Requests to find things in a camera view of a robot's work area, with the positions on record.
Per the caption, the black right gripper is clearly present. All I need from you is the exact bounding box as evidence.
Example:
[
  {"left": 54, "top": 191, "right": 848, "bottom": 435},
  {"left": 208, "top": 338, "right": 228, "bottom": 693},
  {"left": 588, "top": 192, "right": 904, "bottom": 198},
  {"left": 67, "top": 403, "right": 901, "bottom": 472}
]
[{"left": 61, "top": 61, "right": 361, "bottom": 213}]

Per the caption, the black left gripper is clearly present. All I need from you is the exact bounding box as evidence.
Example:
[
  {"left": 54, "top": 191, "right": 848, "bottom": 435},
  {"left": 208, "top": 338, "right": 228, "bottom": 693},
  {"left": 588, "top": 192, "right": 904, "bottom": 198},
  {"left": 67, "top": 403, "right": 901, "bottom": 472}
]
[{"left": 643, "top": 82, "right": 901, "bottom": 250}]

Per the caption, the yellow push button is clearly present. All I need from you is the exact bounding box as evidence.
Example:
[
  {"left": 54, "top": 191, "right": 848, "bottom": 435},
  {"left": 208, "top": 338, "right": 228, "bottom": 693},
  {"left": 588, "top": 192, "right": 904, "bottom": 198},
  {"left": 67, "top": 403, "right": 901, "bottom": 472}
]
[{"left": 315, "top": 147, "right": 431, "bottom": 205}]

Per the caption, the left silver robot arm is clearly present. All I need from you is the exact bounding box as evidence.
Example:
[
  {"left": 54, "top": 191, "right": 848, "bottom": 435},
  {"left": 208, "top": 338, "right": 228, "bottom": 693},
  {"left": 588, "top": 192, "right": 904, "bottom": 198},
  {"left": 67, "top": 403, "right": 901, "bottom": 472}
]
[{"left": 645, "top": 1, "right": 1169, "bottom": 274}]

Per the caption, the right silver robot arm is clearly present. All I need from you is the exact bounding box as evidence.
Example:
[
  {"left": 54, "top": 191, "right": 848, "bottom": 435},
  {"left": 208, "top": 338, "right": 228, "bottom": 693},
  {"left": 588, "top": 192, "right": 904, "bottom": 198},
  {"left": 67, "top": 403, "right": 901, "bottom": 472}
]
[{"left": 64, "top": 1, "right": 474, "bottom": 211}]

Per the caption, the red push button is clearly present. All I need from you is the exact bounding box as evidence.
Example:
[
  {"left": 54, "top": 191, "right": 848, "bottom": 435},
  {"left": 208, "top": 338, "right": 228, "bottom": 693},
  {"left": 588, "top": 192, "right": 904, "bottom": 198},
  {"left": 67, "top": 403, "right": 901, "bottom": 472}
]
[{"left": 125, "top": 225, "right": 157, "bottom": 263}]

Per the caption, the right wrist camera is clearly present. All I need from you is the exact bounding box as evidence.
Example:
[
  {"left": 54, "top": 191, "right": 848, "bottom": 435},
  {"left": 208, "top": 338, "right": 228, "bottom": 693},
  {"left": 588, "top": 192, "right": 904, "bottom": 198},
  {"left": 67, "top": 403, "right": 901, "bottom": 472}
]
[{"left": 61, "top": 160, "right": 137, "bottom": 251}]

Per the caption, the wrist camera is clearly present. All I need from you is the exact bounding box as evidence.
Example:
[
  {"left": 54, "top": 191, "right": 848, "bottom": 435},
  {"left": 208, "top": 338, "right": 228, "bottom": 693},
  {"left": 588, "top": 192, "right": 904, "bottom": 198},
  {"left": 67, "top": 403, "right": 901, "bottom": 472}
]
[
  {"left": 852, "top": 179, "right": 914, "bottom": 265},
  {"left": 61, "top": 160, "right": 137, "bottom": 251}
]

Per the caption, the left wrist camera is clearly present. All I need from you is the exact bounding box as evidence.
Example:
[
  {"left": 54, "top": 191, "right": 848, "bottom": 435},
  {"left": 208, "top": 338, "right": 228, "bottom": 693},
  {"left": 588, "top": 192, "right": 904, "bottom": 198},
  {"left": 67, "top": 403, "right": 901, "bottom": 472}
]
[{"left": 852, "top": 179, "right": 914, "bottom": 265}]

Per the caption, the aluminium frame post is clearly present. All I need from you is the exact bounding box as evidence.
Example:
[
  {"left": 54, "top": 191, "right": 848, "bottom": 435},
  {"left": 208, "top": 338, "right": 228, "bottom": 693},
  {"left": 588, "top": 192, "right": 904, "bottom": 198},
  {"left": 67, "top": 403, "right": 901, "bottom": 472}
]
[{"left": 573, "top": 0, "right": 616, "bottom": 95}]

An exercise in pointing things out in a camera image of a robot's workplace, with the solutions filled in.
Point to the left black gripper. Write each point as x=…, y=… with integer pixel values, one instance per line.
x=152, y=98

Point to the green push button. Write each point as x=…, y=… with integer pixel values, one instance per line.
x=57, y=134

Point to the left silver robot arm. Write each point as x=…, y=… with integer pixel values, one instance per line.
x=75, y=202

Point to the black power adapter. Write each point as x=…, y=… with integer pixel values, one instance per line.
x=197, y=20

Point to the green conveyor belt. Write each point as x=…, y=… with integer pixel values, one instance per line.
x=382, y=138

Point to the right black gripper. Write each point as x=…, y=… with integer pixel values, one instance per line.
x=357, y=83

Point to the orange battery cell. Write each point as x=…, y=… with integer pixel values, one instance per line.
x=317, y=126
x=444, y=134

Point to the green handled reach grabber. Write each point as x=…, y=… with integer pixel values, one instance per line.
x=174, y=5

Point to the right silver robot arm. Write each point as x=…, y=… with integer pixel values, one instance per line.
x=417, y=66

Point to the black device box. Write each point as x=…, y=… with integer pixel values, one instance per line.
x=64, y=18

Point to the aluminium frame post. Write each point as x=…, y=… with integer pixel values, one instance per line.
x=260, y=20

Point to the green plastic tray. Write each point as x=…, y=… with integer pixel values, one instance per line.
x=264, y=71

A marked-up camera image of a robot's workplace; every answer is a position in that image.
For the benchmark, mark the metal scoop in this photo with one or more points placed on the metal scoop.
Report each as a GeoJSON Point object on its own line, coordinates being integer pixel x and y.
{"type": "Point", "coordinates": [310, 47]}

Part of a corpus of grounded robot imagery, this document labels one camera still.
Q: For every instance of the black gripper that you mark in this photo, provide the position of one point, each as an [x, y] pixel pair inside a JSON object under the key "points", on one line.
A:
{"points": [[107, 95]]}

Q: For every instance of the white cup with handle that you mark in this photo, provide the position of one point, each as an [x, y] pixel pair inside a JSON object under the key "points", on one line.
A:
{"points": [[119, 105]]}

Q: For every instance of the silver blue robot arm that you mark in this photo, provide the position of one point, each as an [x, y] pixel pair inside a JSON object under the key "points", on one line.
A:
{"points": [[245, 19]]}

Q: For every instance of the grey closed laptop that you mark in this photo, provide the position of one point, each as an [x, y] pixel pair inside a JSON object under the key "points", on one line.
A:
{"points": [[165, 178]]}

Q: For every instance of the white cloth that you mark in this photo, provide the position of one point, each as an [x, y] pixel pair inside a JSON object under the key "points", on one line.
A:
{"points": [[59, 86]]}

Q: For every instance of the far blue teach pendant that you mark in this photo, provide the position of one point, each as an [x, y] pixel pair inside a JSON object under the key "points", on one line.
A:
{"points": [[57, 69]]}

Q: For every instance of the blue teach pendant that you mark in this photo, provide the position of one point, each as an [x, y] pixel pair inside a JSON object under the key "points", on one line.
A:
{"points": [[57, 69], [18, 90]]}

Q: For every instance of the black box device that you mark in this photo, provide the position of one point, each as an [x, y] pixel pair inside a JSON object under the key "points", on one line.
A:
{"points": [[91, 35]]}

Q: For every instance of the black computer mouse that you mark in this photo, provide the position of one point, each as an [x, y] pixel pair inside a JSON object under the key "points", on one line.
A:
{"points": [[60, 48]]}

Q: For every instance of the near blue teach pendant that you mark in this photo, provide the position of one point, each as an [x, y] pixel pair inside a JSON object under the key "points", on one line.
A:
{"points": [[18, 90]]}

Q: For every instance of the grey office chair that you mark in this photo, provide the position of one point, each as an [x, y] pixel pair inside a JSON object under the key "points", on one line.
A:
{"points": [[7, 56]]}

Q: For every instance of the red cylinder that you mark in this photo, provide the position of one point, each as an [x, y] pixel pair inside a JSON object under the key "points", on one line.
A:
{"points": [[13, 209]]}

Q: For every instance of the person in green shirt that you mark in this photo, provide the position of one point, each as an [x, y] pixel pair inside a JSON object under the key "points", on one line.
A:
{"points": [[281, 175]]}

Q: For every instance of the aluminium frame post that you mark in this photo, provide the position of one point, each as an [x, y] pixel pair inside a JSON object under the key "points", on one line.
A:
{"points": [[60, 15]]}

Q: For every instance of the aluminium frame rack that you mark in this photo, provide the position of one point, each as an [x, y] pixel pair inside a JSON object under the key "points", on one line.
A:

* _What you are asked to do_
Your answer should be the lines from the one containing "Q: For every instance of the near" through the end of the records, both included, output exactly and with nothing added.

* _Answer to this exercise_
Q: For every instance of the near blue teach pendant that you mark in this photo, provide the position of one point, each as an [x, y] pixel pair inside a JSON object under the key "points", on one line.
A:
{"points": [[18, 90]]}

Q: For every instance of the grey office chair that you mark in this photo, provide the position of one point, each as an [x, y] pixel pair inside a JSON object under the key "points", on one line.
A:
{"points": [[7, 56]]}

Q: For every instance of the red cylinder that you mark in this photo, provide the position of one point, each as an [x, y] pixel pair inside a JSON object under the key "points", on one line.
A:
{"points": [[13, 209]]}

Q: For every instance of the person in green shirt that you mark in this photo, provide the position of one point, each as an [x, y] pixel pair inside a JSON object under the key "points", on one line.
A:
{"points": [[281, 175]]}

Q: For every instance of the aluminium frame post that you mark in this photo, provide the position of one point, each as an [x, y] pixel pair inside a JSON object under the key "points", on one line.
A:
{"points": [[60, 15]]}

Q: For every instance of the aluminium frame rack that you mark in this photo, provide the position of one point, each as an [x, y] pixel pair inside a JSON object under the key "points", on one line.
A:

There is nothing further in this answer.